Task brief
Please set down each of the lines below once more, exactly, omitting all pictures.

Information supplied
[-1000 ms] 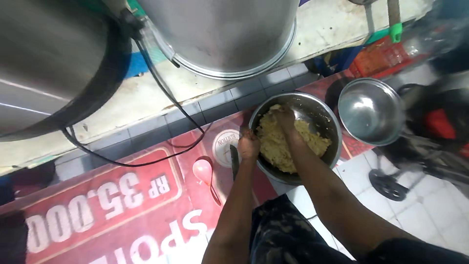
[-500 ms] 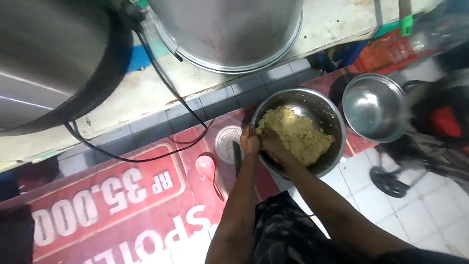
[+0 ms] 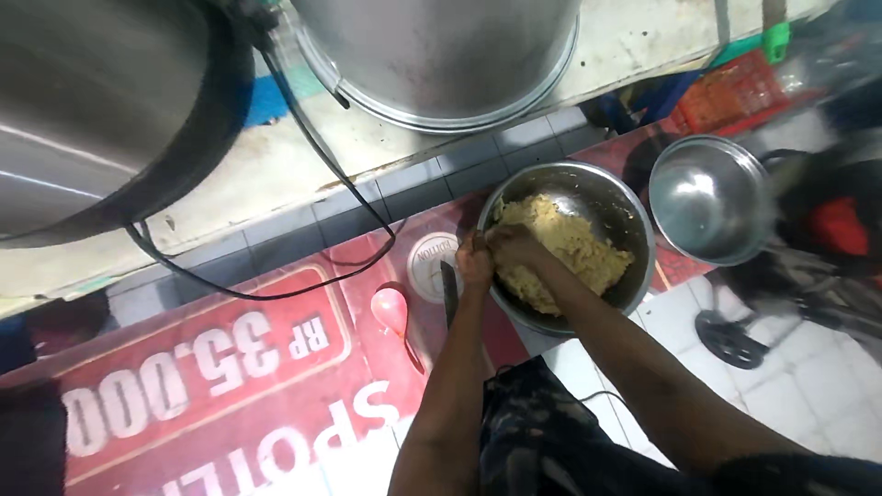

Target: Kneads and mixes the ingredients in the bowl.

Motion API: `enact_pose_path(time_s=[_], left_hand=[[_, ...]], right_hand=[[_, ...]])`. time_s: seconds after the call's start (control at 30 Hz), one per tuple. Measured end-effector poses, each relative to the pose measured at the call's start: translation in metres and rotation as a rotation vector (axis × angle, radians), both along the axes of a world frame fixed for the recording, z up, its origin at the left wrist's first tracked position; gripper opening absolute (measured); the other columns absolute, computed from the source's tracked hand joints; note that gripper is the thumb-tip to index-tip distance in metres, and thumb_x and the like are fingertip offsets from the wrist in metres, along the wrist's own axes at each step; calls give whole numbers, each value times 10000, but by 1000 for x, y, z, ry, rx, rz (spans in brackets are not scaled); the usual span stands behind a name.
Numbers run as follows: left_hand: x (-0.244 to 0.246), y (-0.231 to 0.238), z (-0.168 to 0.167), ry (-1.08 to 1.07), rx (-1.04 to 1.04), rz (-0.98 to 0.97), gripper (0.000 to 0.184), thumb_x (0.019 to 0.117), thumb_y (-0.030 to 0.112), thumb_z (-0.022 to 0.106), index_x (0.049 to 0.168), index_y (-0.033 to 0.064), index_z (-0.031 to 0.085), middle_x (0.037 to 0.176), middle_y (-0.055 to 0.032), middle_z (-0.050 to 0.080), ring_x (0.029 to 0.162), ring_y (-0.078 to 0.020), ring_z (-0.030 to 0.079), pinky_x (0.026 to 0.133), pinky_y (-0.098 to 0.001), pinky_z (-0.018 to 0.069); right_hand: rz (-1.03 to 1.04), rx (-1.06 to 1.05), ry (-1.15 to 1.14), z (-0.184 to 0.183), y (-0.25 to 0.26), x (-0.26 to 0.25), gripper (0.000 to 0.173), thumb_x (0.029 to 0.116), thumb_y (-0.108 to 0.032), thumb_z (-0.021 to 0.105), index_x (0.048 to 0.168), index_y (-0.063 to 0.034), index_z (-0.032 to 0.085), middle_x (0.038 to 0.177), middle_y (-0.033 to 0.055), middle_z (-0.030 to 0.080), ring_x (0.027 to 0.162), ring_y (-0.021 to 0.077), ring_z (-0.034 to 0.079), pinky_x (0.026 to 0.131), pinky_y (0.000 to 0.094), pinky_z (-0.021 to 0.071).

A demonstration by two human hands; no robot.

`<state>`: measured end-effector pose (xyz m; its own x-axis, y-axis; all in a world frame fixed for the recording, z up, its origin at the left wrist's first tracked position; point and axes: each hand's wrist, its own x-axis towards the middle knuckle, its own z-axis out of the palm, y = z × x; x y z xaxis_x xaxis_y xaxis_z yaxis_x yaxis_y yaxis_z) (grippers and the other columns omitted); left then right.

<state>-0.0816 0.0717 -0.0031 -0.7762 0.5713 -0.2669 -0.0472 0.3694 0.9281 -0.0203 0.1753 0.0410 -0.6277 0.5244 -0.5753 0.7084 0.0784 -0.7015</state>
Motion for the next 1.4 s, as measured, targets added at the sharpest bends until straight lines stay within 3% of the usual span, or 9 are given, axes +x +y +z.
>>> enact_pose_path(time_s=[0.1,0.2,0.33,0.57,0.7,0.9,1.03,1.13,1.4], left_hand=[[-1,-1,3,4,-33,-11,389,1120,226,402,1351,10,629,1249,-229,680,1150,-342,658,1029,-542,484],[1,-2,4,1,-61,-24,404,1123,241,399,1361,-5,613,1265,-249,665,1177,-363,645,1039,-550,478],[2,-3,9,12,-69,-39,416,1124,241,384,1364,-23,598,1296,-261,644,1217,-370,621,1063,-545,462],[-2,2,4,34,-89,-14,377,1115,199,412,1349,-25,606,1251,-255,662,1177,-340,637,1047,-502,472],[-1,2,3,70,-88,-16,364,1113,173,408,1305,-53,620,1215,-261,672,1140,-339,652,1027,-490,484],[3,-3,1,124,-79,-45,361,1116,217,419,1311,-13,617,1187,-269,673,1104,-392,662,973,-561,505],[3,-3,1,106,-84,-27,377,1114,233,418,1326,-11,614,1202,-257,673,1114,-376,660,981,-547,510],[2,-2,3,95,-108,-46,394,1121,250,404,1326,-14,612,1215,-264,667,1132,-388,651,992,-567,496],[1,-5,1,103,-147,-61,413,1123,291,389,1328,12,614,1172,-269,676,1086,-426,663,927,-622,507]], right_hand=[[48,67,-73,28,1,43,342,1100,-267,509,1301,-23,640,1252,235,660,1124,377,649,960,580,517],[131,216,-166,39,11,72,406,1097,-173,489,1471,-18,524,1488,244,525,1326,403,560,1101,565,456],[170,490,-123,-26,12,88,301,981,-98,680,1266,-1,687,1350,278,582,1197,446,619,1008,580,528],[-75,287,-82,20,42,110,276,1026,-190,646,1178,34,700,1130,235,713,1062,366,690,972,572,524],[-91,208,-173,-15,39,104,279,1034,-192,629,1160,50,684,1147,264,683,1090,403,658,975,594,505],[-167,425,-162,-3,23,103,312,988,-177,692,1186,61,651,1136,271,686,1045,420,685,930,582,538],[171,594,-51,-20,-9,100,451,948,-119,721,1380,-25,631,1463,234,561,1316,432,564,1091,589,471],[386,682,-86,-37,-2,93,376,979,-59,646,1352,-15,653,1393,248,598,1268,461,578,1005,586,527],[243,624,-184,28,57,112,318,986,-52,617,1291,12,678,1333,277,633,1224,462,622,1024,609,502]])
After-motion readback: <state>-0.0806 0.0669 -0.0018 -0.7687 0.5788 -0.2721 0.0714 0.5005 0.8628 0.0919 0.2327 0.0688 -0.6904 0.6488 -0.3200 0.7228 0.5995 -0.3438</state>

Result
[-1000 ms] 
[-500 ms] 
[+0 ms] 

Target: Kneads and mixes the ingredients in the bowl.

Motion API: `enact_pose_path(time_s=[_], left_hand=[[_, ...]], right_hand=[[_, ...]])`. time_s: seconds after the call's start (control at 30 Hz), one per tuple. Measured end-effector poses, each relative to the pose measured at the call's start: translation in metres and rotation as a rotation vector (axis × angle, radians), both along the axes of a world frame fixed for the recording, z up, its origin at the left wrist's first tracked position; gripper opening absolute (measured); the other columns absolute, computed from the source's tracked hand joints; note that gripper is the thumb-tip to index-tip distance in metres, and thumb_x and the like are fingertip offsets from the wrist in metres, along the wrist's own axes at each step; calls give whole numbers, each value times 10000, but by 1000 for x, y, z, ry, rx, rz (spans in brackets are not scaled); the usual span stands behind a name.
Numbers run as follows: left_hand: x (-0.244 to 0.246), y (-0.231 to 0.238), z (-0.168 to 0.167), ry (-1.08 to 1.07), rx (-1.04 to 1.04), rz (-0.98 to 0.97), gripper (0.000 to 0.184), thumb_x (0.019 to 0.117), thumb_y (-0.030 to 0.112), thumb_z (-0.022 to 0.106), index_x (0.049 to 0.168), index_y (-0.033 to 0.064), index_z (-0.031 to 0.085), middle_x (0.037 to 0.176), middle_y (-0.055 to 0.032), middle_z (-0.050 to 0.080), ring_x (0.029 to 0.162), ring_y (-0.078 to 0.020), ring_z (-0.030 to 0.079), pinky_x (0.026 to 0.133), pinky_y (-0.098 to 0.001), pinky_z (-0.018 to 0.069); right_hand: rz (-1.03 to 1.04), rx (-1.06 to 1.05), ry (-1.15 to 1.14), z (-0.184 to 0.183), y (-0.25 to 0.26), x (-0.26 to 0.25), gripper (0.000 to 0.173), thumb_x (0.029 to 0.116), thumb_y (-0.108 to 0.032), thumb_z (-0.021 to 0.105), index_x (0.048 to 0.168), index_y (-0.063 to 0.034), index_z (-0.032 to 0.085), middle_x (0.038 to 0.177), middle_y (-0.033 to 0.055), middle_z (-0.030 to 0.080), ring_x (0.027 to 0.162), ring_y (-0.021 to 0.077), ring_z (-0.034 to 0.079), pinky_x (0.026 to 0.131), pinky_y (0.000 to 0.094), pinky_z (-0.021 to 0.071).

A demonstration by two human hands; no robot.

`<state>`: measured end-effector pose (xyz m; its own x-axis, y-axis; all in a world frame fixed for the recording, z up, its origin at the left wrist's first tracked position; point and axes: each hand's wrist, its own x-axis towards the middle knuckle, its own z-axis out of the palm, y = z × x; x y z xaxis_x xaxis_y xaxis_z yaxis_x yaxis_y yaxis_z) (grippers and the other columns omitted); left then right.

<state>-0.0816 0.0717 -0.0031 -0.7762 0.5713 -0.2669 -0.0472 0.3694 0.9281 -0.0203 0.1753 0.0410 -0.6277 0.5244 -0.5753 0.7084 0.0784 -0.7015</state>
Motion for the next 1.4 s, as measured, targets added at the sharpest bends until straight lines stay within 3% of the usual span, or 9 are given, axes +x +y +z.
>>> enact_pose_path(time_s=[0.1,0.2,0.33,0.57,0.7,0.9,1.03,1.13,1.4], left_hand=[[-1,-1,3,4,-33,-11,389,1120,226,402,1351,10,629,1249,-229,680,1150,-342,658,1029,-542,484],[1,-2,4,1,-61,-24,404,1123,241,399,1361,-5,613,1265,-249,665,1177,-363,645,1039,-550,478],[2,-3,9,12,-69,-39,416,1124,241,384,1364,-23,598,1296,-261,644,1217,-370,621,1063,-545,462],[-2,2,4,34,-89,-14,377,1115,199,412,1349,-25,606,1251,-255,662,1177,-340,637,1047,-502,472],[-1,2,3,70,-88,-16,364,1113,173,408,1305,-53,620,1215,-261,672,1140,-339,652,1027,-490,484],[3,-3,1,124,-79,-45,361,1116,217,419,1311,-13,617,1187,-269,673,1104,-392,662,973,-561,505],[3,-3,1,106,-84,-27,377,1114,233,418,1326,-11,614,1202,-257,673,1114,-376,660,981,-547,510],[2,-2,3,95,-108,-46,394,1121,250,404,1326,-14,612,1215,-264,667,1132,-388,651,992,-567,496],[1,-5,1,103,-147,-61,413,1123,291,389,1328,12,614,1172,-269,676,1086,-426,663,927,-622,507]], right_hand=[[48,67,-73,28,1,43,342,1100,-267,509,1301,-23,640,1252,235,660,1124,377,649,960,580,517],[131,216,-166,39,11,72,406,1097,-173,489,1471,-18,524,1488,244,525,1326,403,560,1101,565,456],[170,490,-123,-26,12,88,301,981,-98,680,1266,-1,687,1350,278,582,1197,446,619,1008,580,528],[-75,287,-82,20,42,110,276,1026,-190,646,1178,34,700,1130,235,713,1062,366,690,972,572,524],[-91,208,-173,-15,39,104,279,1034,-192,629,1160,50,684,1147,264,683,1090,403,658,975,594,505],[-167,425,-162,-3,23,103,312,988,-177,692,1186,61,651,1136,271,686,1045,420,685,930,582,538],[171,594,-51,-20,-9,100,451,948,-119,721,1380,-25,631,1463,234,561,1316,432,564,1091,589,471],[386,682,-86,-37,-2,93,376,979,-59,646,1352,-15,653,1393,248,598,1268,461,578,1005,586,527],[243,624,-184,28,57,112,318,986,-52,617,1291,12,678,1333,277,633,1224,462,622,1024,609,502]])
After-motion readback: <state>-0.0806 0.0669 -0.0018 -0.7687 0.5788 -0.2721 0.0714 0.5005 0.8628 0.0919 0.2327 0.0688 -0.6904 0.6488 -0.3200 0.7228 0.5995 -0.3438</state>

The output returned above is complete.